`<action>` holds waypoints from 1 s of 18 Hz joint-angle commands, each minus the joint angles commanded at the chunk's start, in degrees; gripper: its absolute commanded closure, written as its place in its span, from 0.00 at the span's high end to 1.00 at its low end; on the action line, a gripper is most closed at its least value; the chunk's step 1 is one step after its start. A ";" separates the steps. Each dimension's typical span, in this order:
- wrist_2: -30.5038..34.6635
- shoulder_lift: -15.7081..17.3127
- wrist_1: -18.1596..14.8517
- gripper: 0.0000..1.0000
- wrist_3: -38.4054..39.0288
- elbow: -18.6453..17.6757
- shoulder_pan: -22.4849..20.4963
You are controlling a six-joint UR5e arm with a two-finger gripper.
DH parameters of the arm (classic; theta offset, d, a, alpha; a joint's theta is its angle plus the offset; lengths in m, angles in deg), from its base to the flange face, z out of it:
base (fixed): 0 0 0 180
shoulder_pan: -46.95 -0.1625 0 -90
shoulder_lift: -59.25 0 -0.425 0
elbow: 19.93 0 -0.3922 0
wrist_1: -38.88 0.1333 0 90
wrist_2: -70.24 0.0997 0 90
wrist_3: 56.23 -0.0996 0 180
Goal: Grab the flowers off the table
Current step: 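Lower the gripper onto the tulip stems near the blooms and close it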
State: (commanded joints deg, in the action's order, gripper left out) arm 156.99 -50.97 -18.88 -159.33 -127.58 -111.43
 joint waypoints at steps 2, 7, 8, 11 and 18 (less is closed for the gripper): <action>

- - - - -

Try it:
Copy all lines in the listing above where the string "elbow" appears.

Exercise response:
- elbow: -18.6453..17.6757
elbow: 19.93 0 -0.3922 0

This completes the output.